What you will do: Which lines run from the line containing "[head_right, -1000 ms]" through the end of the records below? Reproduce them exactly, and nothing else.
(Beginning of Provided material)
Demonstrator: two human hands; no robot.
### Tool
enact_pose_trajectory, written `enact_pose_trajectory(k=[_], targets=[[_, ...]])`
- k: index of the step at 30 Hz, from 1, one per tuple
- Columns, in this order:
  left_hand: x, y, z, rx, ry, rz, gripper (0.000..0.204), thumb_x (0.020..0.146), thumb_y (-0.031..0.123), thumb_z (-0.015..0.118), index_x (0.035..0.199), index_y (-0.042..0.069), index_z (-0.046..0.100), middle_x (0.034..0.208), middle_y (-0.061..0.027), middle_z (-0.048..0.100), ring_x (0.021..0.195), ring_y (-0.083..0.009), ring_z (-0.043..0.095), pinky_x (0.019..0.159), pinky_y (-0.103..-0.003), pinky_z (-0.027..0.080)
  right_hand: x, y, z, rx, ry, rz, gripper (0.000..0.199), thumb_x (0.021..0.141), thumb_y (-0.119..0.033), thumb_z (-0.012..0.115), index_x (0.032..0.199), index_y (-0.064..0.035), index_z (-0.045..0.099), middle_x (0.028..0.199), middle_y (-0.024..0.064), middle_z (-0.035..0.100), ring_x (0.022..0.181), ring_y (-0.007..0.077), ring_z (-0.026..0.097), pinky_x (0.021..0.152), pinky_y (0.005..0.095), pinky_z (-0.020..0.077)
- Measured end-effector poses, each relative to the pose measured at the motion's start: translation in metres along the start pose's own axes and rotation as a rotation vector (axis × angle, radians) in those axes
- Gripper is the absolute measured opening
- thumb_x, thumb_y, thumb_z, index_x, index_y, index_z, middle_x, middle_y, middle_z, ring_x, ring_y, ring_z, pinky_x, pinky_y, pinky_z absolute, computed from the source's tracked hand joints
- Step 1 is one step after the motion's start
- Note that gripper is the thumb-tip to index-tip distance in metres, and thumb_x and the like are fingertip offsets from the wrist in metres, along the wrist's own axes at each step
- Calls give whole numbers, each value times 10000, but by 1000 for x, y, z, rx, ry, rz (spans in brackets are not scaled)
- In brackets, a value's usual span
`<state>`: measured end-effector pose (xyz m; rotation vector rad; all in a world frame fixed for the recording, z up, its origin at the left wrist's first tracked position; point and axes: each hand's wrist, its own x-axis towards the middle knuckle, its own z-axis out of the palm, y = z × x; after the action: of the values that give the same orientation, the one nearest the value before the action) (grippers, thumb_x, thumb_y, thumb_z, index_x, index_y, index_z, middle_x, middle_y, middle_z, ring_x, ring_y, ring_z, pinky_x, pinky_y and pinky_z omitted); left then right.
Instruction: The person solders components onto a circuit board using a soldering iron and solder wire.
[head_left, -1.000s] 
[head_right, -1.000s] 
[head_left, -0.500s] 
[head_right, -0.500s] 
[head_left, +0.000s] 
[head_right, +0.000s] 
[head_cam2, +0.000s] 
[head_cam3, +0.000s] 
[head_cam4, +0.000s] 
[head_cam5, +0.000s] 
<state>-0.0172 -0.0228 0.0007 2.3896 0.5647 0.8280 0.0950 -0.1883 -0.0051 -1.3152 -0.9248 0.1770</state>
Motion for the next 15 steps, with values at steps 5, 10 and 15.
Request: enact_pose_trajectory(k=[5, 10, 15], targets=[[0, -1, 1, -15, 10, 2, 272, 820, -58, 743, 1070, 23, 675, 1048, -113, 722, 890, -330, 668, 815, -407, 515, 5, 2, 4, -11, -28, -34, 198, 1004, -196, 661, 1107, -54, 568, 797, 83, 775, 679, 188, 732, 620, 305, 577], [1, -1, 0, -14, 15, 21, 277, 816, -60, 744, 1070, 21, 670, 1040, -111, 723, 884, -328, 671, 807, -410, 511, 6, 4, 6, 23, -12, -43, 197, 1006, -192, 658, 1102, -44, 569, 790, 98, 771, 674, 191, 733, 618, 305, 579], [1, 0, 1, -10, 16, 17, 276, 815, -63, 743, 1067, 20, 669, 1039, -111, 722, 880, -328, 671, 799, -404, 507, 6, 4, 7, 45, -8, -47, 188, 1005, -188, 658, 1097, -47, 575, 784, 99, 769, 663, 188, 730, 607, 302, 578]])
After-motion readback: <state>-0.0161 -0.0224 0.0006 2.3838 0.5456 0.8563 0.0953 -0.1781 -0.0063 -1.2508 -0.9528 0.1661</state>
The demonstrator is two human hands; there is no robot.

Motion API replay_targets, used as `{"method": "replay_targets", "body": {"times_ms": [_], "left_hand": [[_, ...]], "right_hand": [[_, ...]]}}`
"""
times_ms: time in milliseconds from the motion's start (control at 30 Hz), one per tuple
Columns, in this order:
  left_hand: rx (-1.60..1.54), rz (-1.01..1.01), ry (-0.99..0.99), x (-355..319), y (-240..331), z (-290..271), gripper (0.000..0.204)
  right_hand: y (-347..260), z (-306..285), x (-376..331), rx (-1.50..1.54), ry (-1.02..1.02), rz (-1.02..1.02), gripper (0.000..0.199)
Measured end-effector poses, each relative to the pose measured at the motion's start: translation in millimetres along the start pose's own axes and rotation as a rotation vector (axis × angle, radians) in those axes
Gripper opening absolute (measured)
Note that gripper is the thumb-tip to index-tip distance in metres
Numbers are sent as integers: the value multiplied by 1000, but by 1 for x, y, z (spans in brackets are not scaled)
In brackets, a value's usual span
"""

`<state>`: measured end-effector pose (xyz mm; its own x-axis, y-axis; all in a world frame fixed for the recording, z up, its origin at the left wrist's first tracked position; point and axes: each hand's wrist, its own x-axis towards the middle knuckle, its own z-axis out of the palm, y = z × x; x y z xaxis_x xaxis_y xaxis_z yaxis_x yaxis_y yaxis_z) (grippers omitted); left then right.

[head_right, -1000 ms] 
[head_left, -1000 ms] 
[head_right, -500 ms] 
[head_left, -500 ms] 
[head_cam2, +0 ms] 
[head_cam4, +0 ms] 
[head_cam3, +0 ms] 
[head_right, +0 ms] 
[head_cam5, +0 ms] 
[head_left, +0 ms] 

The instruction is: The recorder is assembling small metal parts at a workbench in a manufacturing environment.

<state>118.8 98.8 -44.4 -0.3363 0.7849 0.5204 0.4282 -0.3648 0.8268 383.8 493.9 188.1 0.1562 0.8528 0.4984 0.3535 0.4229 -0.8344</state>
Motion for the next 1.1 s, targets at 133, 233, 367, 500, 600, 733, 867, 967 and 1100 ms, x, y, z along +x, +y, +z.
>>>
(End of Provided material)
Response to this task:
[head_right, -1000 ms] 
[head_left, -1000 ms] 
[head_right, -500 ms] 
[head_left, -500 ms] 
[head_cam2, +0 ms] 
[head_cam4, +0 ms] 
[head_cam3, +0 ms] 
[head_right, +0 ms] 
[head_cam5, +0 ms] 
[head_left, +0 ms] 

The instruction is: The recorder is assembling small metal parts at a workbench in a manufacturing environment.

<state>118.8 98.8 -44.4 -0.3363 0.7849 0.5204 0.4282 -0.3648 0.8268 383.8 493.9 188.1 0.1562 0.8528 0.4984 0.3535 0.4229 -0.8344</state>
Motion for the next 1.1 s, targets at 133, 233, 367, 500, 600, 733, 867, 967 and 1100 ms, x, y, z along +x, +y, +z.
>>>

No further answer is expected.